Constrained and Composite Optimization via Adaptive Sampling Methods
This work provides an incremental improvement in optimization methods for researchers and practitioners dealing with stochastic objective functions and deterministic constraints.
This paper introduces a proximal gradient method with an adaptive sampling mechanism for solving constrained and composite optimization problems where the objective function is stochastic and constraints are deterministic. The method measures the quality of a complete step to determine if the gradient approximation is sufficient, generating a more accurate gradient if needed, and establishes convergence for both strongly convex and general convex objective functions.

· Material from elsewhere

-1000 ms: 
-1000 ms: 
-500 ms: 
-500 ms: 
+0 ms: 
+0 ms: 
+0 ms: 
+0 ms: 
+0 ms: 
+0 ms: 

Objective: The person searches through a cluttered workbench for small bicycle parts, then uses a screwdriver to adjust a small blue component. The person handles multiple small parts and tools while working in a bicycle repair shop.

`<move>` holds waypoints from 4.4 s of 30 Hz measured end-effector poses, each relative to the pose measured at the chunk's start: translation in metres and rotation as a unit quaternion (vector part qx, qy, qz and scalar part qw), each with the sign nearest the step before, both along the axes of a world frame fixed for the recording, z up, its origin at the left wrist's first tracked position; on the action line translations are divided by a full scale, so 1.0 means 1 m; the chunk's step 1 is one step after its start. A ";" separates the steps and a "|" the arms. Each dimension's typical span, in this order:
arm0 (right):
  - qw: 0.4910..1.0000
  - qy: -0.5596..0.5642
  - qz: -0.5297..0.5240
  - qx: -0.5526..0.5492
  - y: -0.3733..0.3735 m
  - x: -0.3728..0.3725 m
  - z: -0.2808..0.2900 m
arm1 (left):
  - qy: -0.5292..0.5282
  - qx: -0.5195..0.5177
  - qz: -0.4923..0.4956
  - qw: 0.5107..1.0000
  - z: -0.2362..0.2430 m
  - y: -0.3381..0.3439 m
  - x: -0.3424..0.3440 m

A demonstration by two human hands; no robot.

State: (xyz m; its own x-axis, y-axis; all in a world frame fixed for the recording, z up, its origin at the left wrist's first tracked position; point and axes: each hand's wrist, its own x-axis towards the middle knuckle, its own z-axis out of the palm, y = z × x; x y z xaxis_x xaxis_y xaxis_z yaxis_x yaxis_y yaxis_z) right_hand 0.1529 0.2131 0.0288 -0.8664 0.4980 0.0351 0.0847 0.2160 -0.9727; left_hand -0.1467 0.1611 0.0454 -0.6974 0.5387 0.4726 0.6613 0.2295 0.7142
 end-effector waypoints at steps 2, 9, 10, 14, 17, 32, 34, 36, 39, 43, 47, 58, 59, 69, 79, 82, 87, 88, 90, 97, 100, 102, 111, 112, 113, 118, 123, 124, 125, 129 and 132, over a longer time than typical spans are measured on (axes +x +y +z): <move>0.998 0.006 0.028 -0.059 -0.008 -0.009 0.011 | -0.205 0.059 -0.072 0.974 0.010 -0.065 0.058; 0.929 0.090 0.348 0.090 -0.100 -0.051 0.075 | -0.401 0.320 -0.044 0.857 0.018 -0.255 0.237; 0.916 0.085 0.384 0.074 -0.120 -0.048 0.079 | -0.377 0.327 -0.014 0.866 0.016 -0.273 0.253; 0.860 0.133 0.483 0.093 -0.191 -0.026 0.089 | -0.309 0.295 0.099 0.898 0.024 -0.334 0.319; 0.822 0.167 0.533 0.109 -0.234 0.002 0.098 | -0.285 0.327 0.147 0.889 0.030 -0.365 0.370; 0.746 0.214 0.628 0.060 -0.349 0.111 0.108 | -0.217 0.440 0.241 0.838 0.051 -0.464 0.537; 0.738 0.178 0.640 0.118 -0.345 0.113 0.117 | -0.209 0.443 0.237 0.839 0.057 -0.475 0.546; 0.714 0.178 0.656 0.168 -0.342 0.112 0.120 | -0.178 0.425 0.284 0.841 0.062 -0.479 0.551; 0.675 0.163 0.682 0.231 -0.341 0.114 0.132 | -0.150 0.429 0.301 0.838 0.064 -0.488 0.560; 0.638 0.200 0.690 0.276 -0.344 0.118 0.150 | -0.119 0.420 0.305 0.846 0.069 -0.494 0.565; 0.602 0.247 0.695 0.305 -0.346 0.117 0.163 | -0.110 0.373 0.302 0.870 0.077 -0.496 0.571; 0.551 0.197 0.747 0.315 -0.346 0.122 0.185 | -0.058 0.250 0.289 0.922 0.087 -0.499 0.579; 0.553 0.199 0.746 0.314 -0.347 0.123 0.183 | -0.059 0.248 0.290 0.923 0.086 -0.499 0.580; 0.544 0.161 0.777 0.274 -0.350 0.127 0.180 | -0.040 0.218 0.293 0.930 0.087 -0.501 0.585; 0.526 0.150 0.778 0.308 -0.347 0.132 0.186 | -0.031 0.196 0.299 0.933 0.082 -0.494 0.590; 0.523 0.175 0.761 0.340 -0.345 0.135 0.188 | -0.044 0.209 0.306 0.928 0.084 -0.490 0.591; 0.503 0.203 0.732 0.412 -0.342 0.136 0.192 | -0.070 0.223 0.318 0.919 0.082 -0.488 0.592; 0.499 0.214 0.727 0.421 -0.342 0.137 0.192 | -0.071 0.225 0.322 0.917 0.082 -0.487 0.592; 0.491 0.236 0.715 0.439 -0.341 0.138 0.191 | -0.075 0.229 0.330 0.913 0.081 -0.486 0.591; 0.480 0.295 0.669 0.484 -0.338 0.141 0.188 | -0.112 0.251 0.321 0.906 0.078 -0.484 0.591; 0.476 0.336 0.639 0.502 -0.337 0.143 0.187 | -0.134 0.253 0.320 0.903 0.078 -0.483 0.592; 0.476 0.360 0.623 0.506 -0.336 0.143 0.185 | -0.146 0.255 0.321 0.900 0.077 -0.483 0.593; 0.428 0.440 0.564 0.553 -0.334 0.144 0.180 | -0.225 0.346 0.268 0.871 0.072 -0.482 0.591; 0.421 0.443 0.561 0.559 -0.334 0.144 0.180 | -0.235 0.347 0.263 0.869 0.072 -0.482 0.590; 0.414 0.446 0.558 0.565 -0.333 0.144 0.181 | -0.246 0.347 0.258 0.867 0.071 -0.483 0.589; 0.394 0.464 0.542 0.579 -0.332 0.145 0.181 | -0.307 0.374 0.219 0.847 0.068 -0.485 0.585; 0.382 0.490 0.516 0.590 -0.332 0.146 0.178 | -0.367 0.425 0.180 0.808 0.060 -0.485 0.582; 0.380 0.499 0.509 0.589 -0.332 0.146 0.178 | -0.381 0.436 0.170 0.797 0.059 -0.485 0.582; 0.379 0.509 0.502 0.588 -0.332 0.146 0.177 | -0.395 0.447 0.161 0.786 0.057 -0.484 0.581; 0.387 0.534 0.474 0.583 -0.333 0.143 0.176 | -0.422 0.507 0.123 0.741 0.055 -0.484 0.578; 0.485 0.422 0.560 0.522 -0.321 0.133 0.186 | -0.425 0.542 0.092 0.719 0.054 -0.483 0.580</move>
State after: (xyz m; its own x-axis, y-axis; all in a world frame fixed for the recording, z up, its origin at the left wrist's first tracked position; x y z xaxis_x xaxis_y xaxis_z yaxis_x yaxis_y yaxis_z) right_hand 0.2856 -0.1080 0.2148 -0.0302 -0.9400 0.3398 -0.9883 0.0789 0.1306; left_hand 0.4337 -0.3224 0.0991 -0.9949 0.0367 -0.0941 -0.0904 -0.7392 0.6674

The motivation for this paper stems from the desire to develop an adaptive sampling method for solving constrained optimization problems in which the objective function is stochastic and the constraints are deterministic. The method proposed in this paper is a proximal gradient method that can also be applied to the composite optimization problem min f(x) + h(x), where f is stochastic and h is convex (but not necessarily differentiable). Adaptive sampling methods employ a mechanism for gradually improving the quality of the gradient approximation so as to keep computational cost to a minimum. The mechanism commonly employed in unconstrained optimization is no longer reliable in the constrained or composite optimization settings because it is based on pointwise decisions that cannot correctly predict the quality of the proximal gradient step. The method proposed in this paper measures the result of a complete step to determine if the gradient approximation is accurate enough; otherwise a more accurate gradient is generated and a new step is computed. Convergence results are established both for strongly convex and general convex f. Numerical experiments are presented to illustrate the practical behavior of the method.